If specified in both the class @RequestMapping and the method @RequestMapping, the consumes and produces attributes on the method override those specified on the class. (In other words, the values for the class are ignored if values are also specified for the method.)

NOTE Content type restrictions are useful but are not always the best way to achieve content negotiation. The “Configuring Content Negotiation” section of this chapter goes into more detail about this topic.

Specifying Controller Method Parameters

Controller methods can have any number of parameters of many different types. Spring Framework is extremely flexible as to the number and types of parameters. The simplest methods may have zero parameters, whereas complex methods may have a dozen or more. Spring can understand the purpose of these parameters and provide the proper value at call time. Additionally, some simple configuration can expand the parameter types that Spring understands.

Standard Servlet Types

When needed, Spring can provide arguments to your methods for numerous parameter types related to the Servlet API. The values passed to these parameters are never null because Spring guarantees values for them. Your methods can specify none, any, or all of these parameter types:

· HttpServletRequest, for using request properties

· HttpServletResponse, for manipulating the response

· HttpSession, for manipulating the HTTP session object

· InputStream or Reader, but not both, for reading the request body. You should not close this object when finished with it.
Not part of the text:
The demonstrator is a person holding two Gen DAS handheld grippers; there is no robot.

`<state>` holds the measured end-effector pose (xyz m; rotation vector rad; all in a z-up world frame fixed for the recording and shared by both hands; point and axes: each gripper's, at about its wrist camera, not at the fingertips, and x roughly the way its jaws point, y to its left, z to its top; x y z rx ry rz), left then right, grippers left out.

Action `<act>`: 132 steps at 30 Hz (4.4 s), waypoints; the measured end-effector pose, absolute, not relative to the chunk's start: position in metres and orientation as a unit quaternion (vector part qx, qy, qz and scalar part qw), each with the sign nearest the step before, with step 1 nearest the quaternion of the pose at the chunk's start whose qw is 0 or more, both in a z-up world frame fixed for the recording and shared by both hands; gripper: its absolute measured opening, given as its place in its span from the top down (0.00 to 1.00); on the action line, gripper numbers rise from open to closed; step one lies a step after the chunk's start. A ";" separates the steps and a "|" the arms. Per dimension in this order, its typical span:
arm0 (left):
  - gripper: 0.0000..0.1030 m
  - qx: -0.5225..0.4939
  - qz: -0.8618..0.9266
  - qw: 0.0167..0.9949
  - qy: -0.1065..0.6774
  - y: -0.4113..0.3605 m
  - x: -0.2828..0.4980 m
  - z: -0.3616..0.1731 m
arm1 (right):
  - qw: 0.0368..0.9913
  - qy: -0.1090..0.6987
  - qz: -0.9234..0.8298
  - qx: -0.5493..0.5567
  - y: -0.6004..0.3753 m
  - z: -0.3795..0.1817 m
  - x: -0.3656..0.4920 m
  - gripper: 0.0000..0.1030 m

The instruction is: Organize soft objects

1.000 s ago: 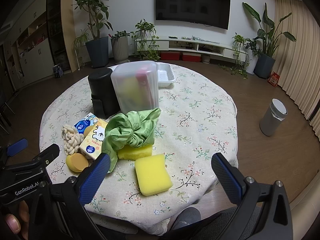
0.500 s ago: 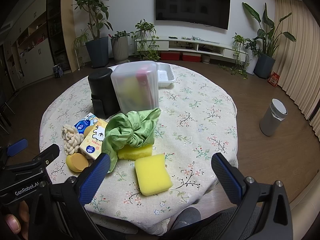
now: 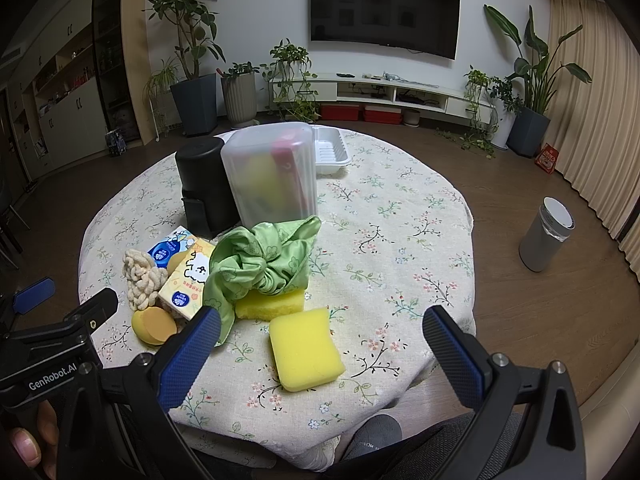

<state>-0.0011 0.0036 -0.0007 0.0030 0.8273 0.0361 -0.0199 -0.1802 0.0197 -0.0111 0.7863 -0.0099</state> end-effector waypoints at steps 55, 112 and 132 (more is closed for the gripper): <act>0.00 -0.046 -0.044 0.855 0.515 0.003 0.032 -0.078 | 0.864 0.503 0.024 -0.009 -0.179 -0.080 0.023 0.00; 0.51 -0.054 -0.062 0.874 0.478 -0.006 0.015 -0.056 | 0.891 0.448 0.068 0.000 -0.177 -0.061 0.004 0.52; 0.51 -0.032 -0.103 0.889 0.445 0.018 0.018 0.000 | 0.905 0.418 0.081 -0.007 -0.198 -0.003 0.005 0.52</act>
· OutputStream or Writer, but not both, for writing to the response body. You should not close this object when finished with it.

· The java.util.Locale that the client has identified should be used for localization purposes (or the default locale, if none is specified).

· An org.springframework.web.context.request.WebRequest, which is for using request properties and manipulating the HTTP session object without using the Servlet API directly. You should not use this parameter type if you also have parameters of typesHttpServletRequest, HttpServletResponse, or HttpSession in the same method.

Annotated Request Properties

You can use several parameter annotations (which are all in the package org.springframework.web.bind.annotation) to indicate that a method parameter’s value should be taken from some property of the request. In most cases, a parameter marked with one of these annotations can be any primitive or primitive wrapper type, String, Class, File, Locale, Pattern, java.util.Properties, or java.net.URL, or an array or any Collection of any of these types. Spring automatically converts the value to that type, if possible. You can also register your own custom java.beans.PropertyEditors or org.springframework.core.convert.converter.Converters with Spring Framework to handle other types.

The @RequestParam annotation indicates that the annotated method parameter should be derived from the named request parameter. You specify the request parameter name using the value attribute (implicitly or explicitly). By default, this annotation indicates that the request parameter is required, and the request will not map without it. You can set the required attribute to false to disable this behavior (making the request parameter optional), in which case the method argument value is null if the request does not contain that request parameter. You can also use the defaultValue attribute to specify a value other than null to pass in if the request lacks the parameter. The following method accepts a required id request parameter, an optional name request parameter with a default value of null, and an optional key request parameter with a blank string as the default value. Request parameter names are case sensitive.

@RequestMapping("user")

public String user(@RequestParam("id") long userId,

@RequestParam(value="name", required=false) String name,

@RequestParam(value="key", defaultValue="") String key)

{ ... }

NOTE When using @RequestParam, you are not strictly required to specify the request parameter name using the value attribute. Spring Framework will infer that the request parameter name is equal to the method parameter name. However, this works only if your code compiles with local symbol debug information; otherwise, Spring cannot detect the parameter name. As an alternative to enabling local debug symbols, Spring also supports the new parameter name reflection tools added in Java 8, which require your code to be compiled with the -parameters command-line argument enabled. If you cannot rely on either of these, you should stick to explicitly specifying the request parameter name.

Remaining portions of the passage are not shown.